[Records contained in a dataset]
*** Begin section ***
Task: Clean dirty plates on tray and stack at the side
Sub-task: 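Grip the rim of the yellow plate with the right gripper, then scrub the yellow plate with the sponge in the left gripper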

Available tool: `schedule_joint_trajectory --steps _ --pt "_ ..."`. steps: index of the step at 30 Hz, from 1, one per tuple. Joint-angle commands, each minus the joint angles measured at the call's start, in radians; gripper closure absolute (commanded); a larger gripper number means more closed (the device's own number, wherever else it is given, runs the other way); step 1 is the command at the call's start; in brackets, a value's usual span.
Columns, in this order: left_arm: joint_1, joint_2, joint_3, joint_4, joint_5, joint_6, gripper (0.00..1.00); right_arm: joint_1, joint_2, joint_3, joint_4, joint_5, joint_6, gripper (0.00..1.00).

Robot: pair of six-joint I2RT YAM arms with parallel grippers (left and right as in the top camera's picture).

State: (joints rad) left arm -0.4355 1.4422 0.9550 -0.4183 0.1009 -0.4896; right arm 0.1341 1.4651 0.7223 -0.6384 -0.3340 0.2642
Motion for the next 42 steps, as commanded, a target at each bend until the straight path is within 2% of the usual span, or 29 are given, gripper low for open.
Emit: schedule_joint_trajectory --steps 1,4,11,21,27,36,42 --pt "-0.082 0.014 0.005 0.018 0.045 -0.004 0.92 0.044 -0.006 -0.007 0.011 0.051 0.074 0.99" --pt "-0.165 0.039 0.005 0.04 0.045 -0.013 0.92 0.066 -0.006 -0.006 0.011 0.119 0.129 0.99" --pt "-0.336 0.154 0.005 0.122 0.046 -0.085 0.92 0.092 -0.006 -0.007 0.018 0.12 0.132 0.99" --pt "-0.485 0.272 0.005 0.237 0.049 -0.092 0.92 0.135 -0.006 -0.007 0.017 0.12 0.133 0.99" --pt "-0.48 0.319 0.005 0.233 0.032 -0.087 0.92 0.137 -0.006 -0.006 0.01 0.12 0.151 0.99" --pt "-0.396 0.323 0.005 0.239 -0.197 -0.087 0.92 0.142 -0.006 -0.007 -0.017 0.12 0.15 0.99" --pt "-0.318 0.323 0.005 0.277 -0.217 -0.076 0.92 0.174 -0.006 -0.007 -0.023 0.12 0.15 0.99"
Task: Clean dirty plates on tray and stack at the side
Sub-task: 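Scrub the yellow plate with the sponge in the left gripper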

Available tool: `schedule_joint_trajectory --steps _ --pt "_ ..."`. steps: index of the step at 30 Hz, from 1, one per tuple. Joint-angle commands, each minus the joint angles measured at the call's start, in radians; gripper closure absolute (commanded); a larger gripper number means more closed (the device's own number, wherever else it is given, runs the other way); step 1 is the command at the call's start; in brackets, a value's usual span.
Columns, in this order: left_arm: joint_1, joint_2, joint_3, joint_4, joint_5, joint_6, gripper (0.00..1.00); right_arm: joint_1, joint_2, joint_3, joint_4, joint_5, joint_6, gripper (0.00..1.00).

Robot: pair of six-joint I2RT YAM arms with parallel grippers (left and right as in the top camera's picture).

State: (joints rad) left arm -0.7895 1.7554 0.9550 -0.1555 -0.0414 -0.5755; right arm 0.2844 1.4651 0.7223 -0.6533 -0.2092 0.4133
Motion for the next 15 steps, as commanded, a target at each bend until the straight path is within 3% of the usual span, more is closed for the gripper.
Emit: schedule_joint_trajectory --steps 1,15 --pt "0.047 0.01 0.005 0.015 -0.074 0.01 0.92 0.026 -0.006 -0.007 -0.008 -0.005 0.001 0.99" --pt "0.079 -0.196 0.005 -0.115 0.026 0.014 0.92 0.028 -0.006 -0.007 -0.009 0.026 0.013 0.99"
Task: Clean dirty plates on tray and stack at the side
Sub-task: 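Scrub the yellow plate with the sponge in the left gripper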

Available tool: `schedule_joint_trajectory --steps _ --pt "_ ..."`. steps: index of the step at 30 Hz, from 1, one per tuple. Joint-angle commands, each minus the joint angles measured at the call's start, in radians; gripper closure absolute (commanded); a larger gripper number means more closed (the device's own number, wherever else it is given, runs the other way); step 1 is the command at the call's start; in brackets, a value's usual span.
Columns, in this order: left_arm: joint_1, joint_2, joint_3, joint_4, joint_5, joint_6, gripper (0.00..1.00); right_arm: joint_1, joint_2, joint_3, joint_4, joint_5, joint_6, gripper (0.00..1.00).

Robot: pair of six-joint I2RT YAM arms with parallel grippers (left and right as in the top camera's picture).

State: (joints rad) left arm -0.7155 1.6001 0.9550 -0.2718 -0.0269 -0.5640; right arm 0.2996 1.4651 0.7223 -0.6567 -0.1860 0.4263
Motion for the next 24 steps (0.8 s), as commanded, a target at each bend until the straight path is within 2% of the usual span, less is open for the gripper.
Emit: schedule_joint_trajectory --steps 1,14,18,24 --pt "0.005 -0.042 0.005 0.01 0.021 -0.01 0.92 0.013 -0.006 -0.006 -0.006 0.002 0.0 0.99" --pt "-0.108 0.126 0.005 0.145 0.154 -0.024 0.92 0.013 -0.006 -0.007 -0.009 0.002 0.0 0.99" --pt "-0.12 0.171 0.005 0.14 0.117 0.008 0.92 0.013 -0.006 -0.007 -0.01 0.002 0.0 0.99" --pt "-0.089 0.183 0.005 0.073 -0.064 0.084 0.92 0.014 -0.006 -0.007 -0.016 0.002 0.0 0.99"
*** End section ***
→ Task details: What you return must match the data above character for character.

→ Task output:
Task: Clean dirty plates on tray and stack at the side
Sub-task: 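Grip the rim of the yellow plate with the right gripper, then scrub the yellow plate with the sponge in the left gripper
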
Available tool: `schedule_joint_trajectory --steps _ --pt "_ ..."`. steps: index of the step at 30 Hz, from 1, one per tuple. Joint-angle commands, each minus the joint angles measured at the call's start, in radians; gripper closure absolute (commanded); a larger gripper number means more closed (the device's own number, wherever else it is given, runs the other way); step 1 is the command at the call's start; in brackets, a value's usual span.
Columns, in this order: left_arm: joint_1, joint_2, joint_3, joint_4, joint_5, joint_6, gripper (0.00..1.00); right_arm: joint_1, joint_2, joint_3, joint_4, joint_5, joint_6, gripper (0.00..1.00).

Robot: pair of six-joint I2RT YAM arms with parallel grippers (left and right as in the top camera's picture).

State: (joints rad) left arm -0.4355 1.4422 0.9550 -0.4183 0.1009 -0.4896; right arm 0.1341 1.4651 0.7223 -0.6384 -0.3340 0.2642
Motion for the next 42 steps, as commanded, a target at each bend until the straight path is within 2% of the usual span, or 29 are given, gripper low for open.
Emit: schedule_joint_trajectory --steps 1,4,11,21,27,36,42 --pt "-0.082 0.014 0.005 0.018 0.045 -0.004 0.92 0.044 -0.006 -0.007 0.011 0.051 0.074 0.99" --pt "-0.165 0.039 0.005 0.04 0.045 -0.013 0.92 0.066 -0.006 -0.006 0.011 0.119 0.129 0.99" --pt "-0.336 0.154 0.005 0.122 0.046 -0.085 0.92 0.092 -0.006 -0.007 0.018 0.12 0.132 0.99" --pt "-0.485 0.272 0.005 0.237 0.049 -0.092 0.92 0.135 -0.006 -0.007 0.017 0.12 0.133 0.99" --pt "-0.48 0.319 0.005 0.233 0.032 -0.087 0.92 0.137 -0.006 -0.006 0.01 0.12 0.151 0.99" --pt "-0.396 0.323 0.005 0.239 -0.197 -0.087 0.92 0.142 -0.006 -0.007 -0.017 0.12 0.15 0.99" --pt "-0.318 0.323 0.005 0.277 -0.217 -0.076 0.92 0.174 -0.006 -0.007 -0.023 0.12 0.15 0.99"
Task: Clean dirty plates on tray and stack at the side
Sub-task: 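Scrub the yellow plate with the sponge in the left gripper
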
Available tool: `schedule_joint_trajectory --steps _ --pt "_ ..."`. steps: index of the step at 30 Hz, from 1, one per tuple. Joint-angle commands, each minus the joint angles measured at the call's start, in radians; gripper closure absolute (commanded); a larger gripper number means more closed (the device's own number, wherever else it is given, runs the other way); step 1 is the command at the call's start; in brackets, a value's usual span.
Columns, in this order: left_arm: joint_1, joint_2, joint_3, joint_4, joint_5, joint_6, gripper (0.00..1.00); right_arm: joint_1, joint_2, joint_3, joint_4, joint_5, joint_6, gripper (0.00..1.00).

Robot: pair of six-joint I2RT YAM arms with parallel grippers (left and right as in the top camera's picture).

State: (joints rad) left arm -0.7895 1.7554 0.9550 -0.1555 -0.0414 -0.5755; right arm 0.2844 1.4651 0.7223 -0.6533 -0.2092 0.4133
Motion for the next 15 steps, as commanded, a target at each bend until the straight path is within 3% of the usual span, more is closed for the gripper.
Emit: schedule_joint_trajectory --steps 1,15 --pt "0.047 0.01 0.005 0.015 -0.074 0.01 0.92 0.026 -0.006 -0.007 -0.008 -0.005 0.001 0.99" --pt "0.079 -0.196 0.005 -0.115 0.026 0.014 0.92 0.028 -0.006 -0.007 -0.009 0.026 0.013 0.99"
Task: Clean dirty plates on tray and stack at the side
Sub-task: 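Scrub the yellow plate with the sponge in the left gripper
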
Available tool: `schedule_joint_trajectory --steps _ --pt "_ ..."`. steps: index of the step at 30 Hz, from 1, one per tuple. Joint-angle commands, each minus the joint angles measured at the call's start, in radians; gripper closure absolute (commanded); a larger gripper number means more closed (the device's own number, wherever else it is given, runs the other way); step 1 is the command at the call's start; in brackets, a value's usual span.
Columns, in this order: left_arm: joint_1, joint_2, joint_3, joint_4, joint_5, joint_6, gripper (0.00..1.00); right_arm: joint_1, joint_2, joint_3, joint_4, joint_5, joint_6, gripper (0.00..1.00).

Robot: pair of six-joint I2RT YAM arms with parallel grippers (left and right as in the top camera's picture).

State: (joints rad) left arm -0.7155 1.6001 0.9550 -0.2718 -0.0269 -0.5640; right arm 0.2996 1.4651 0.7223 -0.6567 -0.1860 0.4263
Motion for the next 24 steps (0.8 s), as commanded, a target at each bend until the straight path is within 2% of the usual span, less is open for the gripper.
Emit: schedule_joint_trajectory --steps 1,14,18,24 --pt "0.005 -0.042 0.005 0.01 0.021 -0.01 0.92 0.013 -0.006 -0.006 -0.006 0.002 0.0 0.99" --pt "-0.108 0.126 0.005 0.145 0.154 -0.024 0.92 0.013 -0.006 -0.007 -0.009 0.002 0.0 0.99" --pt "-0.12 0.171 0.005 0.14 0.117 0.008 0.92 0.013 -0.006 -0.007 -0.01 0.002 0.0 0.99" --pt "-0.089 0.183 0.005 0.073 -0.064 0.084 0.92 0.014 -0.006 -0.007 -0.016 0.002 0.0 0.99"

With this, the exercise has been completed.